**Problem description:**
Find all lines with the word "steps" in the material, then copy them.

---------- Provided data

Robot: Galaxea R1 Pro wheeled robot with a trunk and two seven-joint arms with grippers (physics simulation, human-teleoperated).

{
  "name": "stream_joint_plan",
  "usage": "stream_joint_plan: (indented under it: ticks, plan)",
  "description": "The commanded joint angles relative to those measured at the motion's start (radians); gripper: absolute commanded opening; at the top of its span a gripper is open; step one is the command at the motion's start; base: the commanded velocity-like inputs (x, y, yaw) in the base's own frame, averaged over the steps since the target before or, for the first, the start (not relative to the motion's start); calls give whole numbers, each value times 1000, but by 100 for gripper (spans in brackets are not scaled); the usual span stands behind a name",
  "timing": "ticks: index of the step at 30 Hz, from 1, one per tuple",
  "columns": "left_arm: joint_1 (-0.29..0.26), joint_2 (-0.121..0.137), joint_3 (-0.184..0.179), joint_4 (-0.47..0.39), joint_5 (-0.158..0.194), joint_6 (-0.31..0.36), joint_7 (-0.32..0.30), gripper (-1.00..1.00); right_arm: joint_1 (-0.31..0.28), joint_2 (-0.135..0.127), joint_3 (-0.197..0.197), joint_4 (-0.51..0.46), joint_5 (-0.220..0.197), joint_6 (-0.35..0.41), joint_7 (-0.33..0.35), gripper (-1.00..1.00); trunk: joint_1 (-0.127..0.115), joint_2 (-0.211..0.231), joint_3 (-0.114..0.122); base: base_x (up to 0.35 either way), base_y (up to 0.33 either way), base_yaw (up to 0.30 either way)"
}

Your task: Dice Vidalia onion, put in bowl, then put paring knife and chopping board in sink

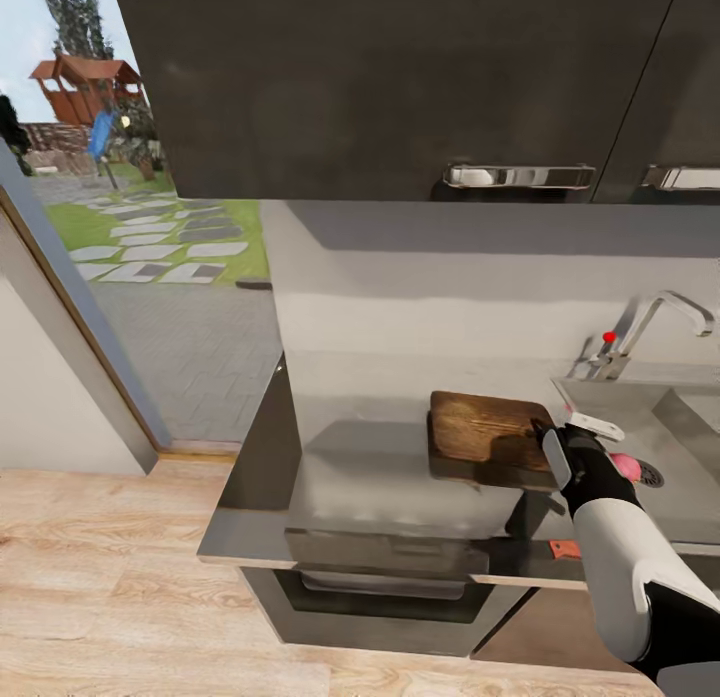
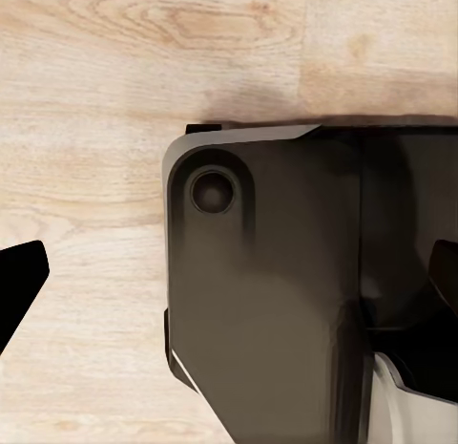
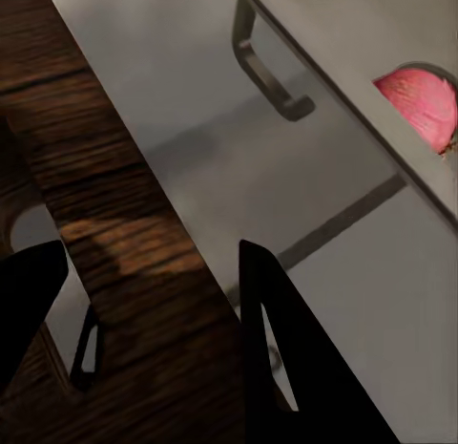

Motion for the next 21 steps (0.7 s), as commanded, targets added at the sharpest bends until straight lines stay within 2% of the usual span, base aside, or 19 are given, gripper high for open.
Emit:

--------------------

**Output for this task:**
  "description": "The commanded joint angles relative to those measured at the motion's start (radians); gripper: absolute commanded opening; at the top of its span a gripper is open; step one is the command at the motion's start; base: the commanded velocity-like inputs (x, y, yaw) in the base's own frame, averaged over the steps since the target before or, for the first, the start (not relative to the motion's start); calls give whole numbers, each value times 1000, but by 100 for gripper (spans in brackets are not scaled); the usual span stands behind a name",
Motion for the next 21 steps (0.7 s), as commanded, targets added at the sharpest bends until straight lines stay within 2% of the usual span, base aside, or 19 are given, gripper high for open.

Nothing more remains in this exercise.